Work request → Write out, word for word and with no pictures, each line below from the one containing "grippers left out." through the one containing "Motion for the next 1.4", both included, and no other line.

=== Exercise material ===

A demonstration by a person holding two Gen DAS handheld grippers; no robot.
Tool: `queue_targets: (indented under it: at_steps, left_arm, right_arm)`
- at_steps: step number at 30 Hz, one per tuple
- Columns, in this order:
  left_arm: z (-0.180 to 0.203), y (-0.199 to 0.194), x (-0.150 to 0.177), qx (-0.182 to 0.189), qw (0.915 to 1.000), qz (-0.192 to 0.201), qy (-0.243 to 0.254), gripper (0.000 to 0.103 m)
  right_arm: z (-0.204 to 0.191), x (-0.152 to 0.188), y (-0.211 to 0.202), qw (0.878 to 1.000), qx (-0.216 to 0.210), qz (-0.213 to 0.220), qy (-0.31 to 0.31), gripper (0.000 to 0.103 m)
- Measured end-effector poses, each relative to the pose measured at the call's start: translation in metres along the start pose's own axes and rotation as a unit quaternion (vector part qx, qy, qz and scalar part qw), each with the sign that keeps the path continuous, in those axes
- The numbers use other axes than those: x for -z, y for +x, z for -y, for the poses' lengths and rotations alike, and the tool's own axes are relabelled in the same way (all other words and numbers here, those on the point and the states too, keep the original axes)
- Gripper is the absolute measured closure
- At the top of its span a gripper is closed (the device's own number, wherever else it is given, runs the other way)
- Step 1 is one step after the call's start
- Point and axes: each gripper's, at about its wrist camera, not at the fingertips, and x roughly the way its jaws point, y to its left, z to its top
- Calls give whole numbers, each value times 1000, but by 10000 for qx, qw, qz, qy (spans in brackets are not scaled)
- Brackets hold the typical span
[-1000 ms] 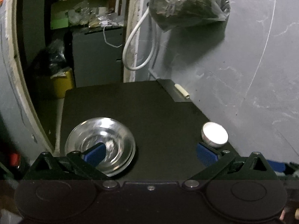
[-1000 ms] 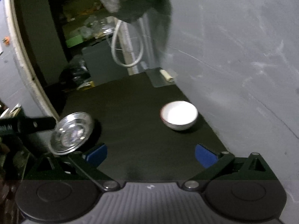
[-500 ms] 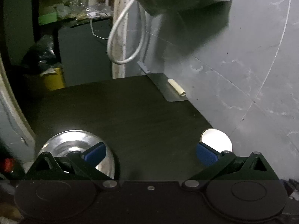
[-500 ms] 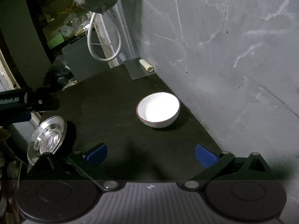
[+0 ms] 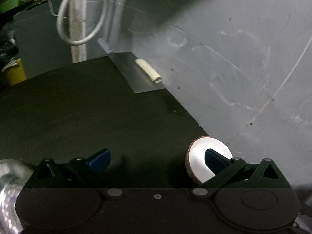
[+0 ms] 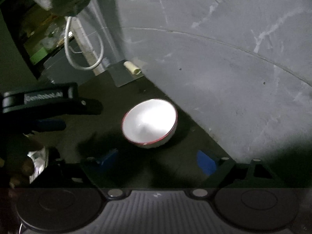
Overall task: Organize plates and bowls
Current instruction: 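Grasp the small white bowl rim with the left gripper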
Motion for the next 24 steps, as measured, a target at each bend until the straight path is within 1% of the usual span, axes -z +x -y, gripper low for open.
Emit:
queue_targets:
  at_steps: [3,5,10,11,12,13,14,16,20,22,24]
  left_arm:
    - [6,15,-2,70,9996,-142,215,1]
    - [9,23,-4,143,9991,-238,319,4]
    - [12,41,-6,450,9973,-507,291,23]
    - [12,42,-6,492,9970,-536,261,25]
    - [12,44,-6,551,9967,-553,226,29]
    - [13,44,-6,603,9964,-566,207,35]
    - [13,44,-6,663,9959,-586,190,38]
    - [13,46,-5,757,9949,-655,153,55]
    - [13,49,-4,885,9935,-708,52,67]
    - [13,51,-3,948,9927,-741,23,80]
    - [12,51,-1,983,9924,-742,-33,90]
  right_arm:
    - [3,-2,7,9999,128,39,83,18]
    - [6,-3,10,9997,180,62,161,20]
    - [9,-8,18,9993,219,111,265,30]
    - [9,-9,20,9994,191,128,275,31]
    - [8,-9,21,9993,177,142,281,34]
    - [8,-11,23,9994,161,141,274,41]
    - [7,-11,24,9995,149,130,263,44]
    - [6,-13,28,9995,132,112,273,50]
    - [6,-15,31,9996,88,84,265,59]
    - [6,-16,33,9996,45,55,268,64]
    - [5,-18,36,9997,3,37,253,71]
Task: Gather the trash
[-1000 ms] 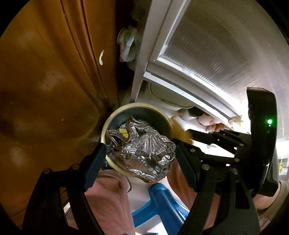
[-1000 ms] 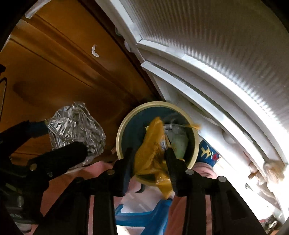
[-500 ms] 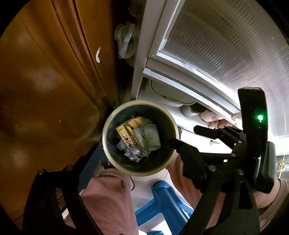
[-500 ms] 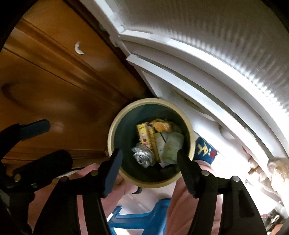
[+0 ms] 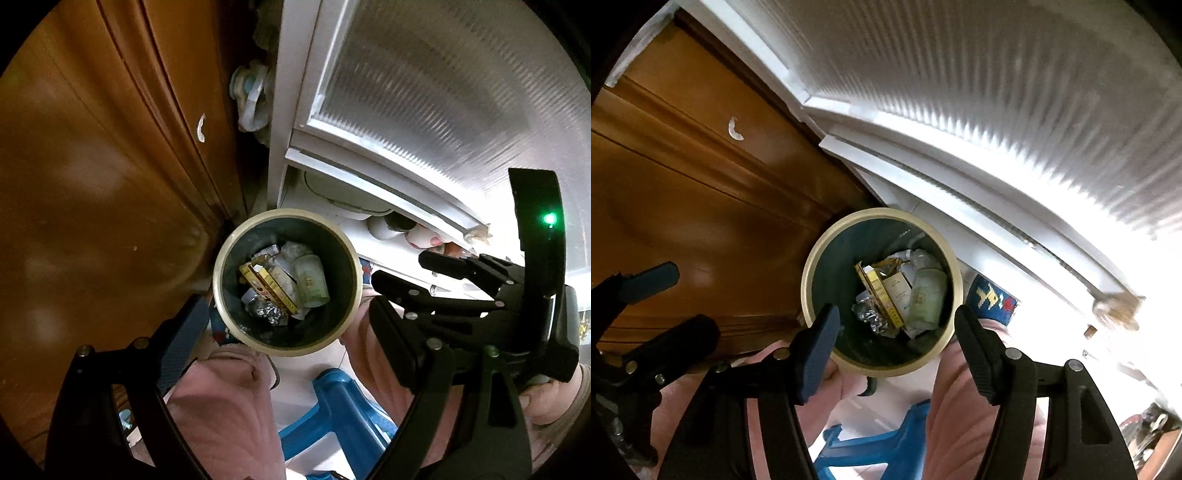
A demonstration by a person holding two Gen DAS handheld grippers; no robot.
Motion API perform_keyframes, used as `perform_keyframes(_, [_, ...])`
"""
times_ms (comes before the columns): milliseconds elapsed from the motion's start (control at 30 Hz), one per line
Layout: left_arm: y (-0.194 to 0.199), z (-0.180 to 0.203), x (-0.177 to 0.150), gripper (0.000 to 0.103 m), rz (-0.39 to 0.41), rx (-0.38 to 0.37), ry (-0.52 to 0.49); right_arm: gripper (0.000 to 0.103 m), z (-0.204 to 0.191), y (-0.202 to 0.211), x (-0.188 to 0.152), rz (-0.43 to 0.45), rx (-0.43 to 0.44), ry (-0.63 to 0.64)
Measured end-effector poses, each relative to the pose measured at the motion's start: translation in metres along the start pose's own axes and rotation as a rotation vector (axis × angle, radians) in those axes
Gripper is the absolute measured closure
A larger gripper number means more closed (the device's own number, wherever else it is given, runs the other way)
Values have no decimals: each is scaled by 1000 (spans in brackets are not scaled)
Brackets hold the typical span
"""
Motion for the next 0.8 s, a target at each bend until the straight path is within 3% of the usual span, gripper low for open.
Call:
perform_keyframes(333, [40,11,-18,16,27,42,-24,34,-8,44,-21,40,7,-5])
perform_keyframes(600, [97,25,-43,16,83,46,-25,33,-17,102,-50,102,-7,-10])
perform_keyframes(800, [140,38,-64,16,144,89,-53,32,-33,144,-73,145,-16,6])
Point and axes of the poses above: each gripper's, at about its wrist camera, not at the fingertips, and y roughly against the way its jaws point, z to its right, x to its top, the point moved 4 cm from there along -y, roughly the way its jaws point, and after that the axes turned 14 degrees about -z, right-handed, at the moved point
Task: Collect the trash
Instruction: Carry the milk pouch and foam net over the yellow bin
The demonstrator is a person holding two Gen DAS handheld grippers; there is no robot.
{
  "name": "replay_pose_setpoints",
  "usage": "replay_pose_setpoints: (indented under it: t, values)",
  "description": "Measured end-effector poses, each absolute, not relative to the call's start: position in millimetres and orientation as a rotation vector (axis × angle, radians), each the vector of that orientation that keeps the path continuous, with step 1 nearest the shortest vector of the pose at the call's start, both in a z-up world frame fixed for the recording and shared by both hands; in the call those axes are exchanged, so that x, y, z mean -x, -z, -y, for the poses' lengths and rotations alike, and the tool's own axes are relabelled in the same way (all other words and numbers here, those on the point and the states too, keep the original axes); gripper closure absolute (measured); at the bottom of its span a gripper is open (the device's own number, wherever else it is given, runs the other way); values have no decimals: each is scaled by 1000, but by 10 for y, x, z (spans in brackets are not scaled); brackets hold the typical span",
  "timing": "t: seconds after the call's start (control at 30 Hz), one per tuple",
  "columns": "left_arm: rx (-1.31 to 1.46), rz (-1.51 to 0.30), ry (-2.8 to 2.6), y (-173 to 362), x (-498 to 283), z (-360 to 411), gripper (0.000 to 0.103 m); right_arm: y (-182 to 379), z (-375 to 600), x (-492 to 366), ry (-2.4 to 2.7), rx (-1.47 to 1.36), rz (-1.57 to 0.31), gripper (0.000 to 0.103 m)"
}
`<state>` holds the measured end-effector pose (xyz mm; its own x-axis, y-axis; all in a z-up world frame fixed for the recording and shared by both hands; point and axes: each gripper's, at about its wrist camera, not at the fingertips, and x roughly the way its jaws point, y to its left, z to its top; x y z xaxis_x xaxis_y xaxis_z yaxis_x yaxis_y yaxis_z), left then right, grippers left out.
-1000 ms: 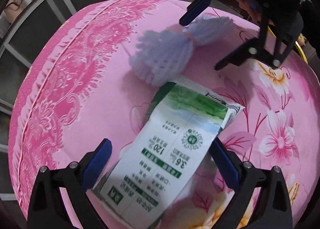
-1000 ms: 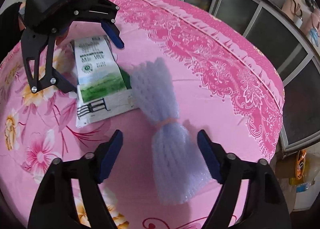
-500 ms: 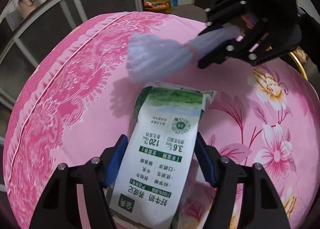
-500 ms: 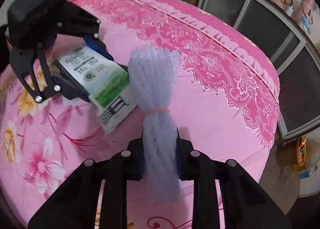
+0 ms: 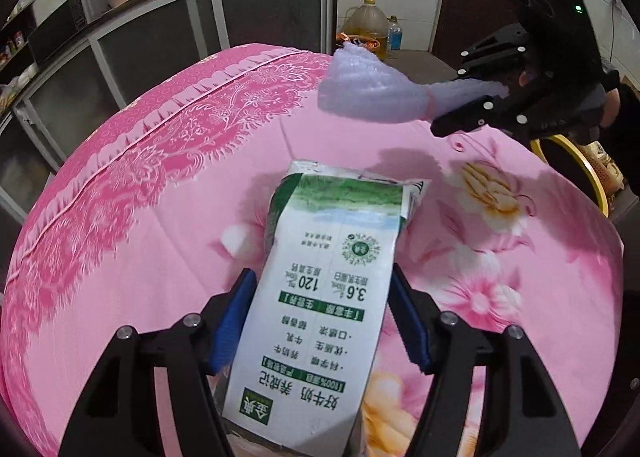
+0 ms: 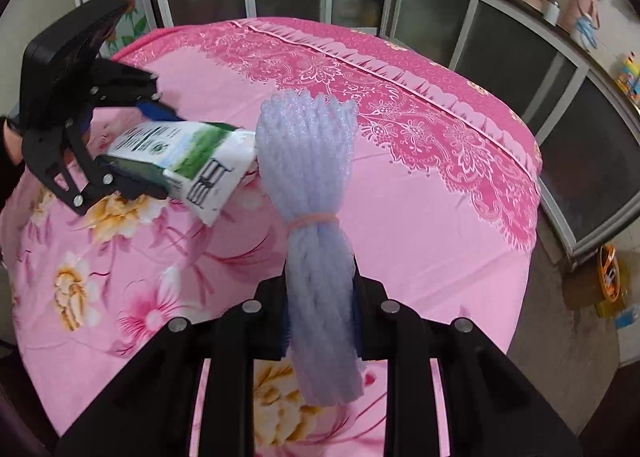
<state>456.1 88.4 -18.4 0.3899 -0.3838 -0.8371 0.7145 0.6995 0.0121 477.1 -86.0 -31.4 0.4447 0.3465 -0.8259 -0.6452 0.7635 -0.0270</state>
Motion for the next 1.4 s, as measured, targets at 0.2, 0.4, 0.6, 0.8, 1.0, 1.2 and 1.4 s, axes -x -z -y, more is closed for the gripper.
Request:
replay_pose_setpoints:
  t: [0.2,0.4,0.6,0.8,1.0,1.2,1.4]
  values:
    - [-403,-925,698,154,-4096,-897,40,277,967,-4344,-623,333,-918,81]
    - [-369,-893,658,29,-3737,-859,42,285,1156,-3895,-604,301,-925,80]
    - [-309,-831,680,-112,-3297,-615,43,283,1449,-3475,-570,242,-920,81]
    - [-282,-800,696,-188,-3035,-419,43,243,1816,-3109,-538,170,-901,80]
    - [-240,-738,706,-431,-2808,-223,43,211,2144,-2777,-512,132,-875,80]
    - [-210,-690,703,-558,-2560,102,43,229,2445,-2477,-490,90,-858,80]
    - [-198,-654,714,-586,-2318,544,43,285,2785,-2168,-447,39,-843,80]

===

Response box →
`<state>` holds the measured end-effector pose (xyz mm; its own x-axis, y-axis; all in a z-up world frame fixed for the recording and shared by both hands; point and axes: each gripper's, at about its wrist camera, not at the fingertips, and x roughly the way its jaws point, y to its left, z to its top; x y z xaxis_x xaxis_y xaxis_z yaxis_x yaxis_y yaxis_z), left then right, grippers left out.
-1000 ms: 
-1000 ms: 
-500 ms: 
-500 ms: 
+0 ms: 
+0 ms: 
<state>456.1 88.4 -18.4 0.3899 -0.3838 -0.8371 0.7145 0.6995 0.0121 477.1 -86.0 -31.4 0.4447 0.3465 -0.8259 -0.6452 0.7635 -0.0270</state>
Motion for the next 1.4 s, as measured, targets at 0.2, 0.4, 0.6, 0.8, 1.0, 1.2 and 1.4 s, axes -x -z -y, more is closed for the gripper.

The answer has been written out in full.